Structure of an atypical FeoB G-domain reveals a putative domain-swapped dimer

Abstract

FeoB is a transmembrane protein involved in ferrous iron uptake in prokaryotic organisms. FeoB comprises a cytoplasmic soluble domain termed NFeoB and a C-terminal polytopic transmembrane domain. Recent structures of NFeoB have revealed two structural subdomains: a canonical GTPase domain and a five-helix helical domain. The GTPase domain hydrolyses GTP to GDP through a well characterized mechanism, a process which is required for Fe(2+) transport. In contrast, the precise role of the helical domain has not yet been fully determined. Here, the structure of the cytoplasmic domain of FeoB from Gallionella capsiferriformans is reported. Unlike recent structures of NFeoB, the G. capsiferriformans NFeoB structure is highly unusual in that it does not contain a helical domain. The crystal structures of both apo and GDP-bound protein forms a domain-swapped dimer.

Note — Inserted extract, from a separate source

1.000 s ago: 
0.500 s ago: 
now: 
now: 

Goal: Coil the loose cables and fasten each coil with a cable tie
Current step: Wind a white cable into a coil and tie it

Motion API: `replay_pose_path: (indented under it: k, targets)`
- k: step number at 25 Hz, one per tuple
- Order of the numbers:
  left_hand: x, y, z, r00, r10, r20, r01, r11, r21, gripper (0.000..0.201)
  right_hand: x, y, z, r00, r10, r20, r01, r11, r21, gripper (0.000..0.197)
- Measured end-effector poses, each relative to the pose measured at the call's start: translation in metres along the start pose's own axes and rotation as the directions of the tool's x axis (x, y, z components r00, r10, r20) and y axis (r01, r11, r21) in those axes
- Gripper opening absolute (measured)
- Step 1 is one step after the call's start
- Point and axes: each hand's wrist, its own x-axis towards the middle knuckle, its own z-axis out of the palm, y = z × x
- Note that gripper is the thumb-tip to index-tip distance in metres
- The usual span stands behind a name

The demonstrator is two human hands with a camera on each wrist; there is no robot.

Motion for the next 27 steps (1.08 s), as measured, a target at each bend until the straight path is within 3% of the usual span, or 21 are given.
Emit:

Keywords: FeoB; Gallionella capsiferriformans; NFeoB; domain-swapped dimer.

Figure 1

Crystals of G. capsiferriformans NFeoB. (a) Crystals of the apo form grown using condition H2 of The JCSG+ Suite [1 M ammonium sulfate, 0.1 M bis-tris pH 5.5, 1%(w/v) PEG 3350]. (b) Crystals of the GDP-bound form obtained using condition H7 of The JCSG+ Suite [0.2 M ammonium sulfate, 0.1 M bis-tris pH 5.5, 25%(w/v) PEG 3350].

Figure 2

Overall structure of the G. capsiferriformans GDP-bound NFeoB dimer. (a) Ribbon representation of the GDP-bound dimer viewed from the side. Individual protomers are coloured purple (chain A) and blue (chain B). The switch regions are shaded in orange. Loop regions of poor density connecting β7 to α6 (residues 144–147) are represented by dotted lines. A bound molecule of GDP and a sulfate ion occupying the nucleotide-binding site in chain A and chain B, respectively, are represented by sticks and coloured by atom type (C, yellow; O, red; N, blue; P, yellow). (b) Rotated view of (a).

Figure 3

A 2F _o − F _c map around the GDP molecule (ball-and-stick representation coloured by atom type as in Fig. 2 ▶) contoured at 1σ. The protein backbone is shown as grey ribbons. The electron density is shown in light blue. The residues forming hydrogen-bonding interactions with the GDP molecule are shown in stick representation (grey) and are coloured red for oxygen and blue for nitrogen. Hydrogen bonds are shown as black dashed lines, and green spheres represent the waters in the GDP-binding network.

Figure 4

Amino-acid sequence alignment and structural comparison of G. capsiferriformans NFeoB and E. coli NFeoB. (a) Sequence alignment of E. coli NFeoB and G. capsiferriformans NFeoB, with the conserved residues shaded in grey. (b) Structural superimposition of G. capsiferriformans NFeoB chain A (coloured as in Fig. 2 ▶; PDB entry 3w5j) with E. coli NFeoB (yellow; PDB entry 3hyt), illustrating the absence of a large portion of the helical domain in the former. (c) and (d) show structural superimpositions of the G. capsiferriformans NFeoB dimer (views and colours as in Fig. 2 ▶) with E. coli NFeoB, illustrating the analogous positioning of the C-terminal extended helix in the two structures.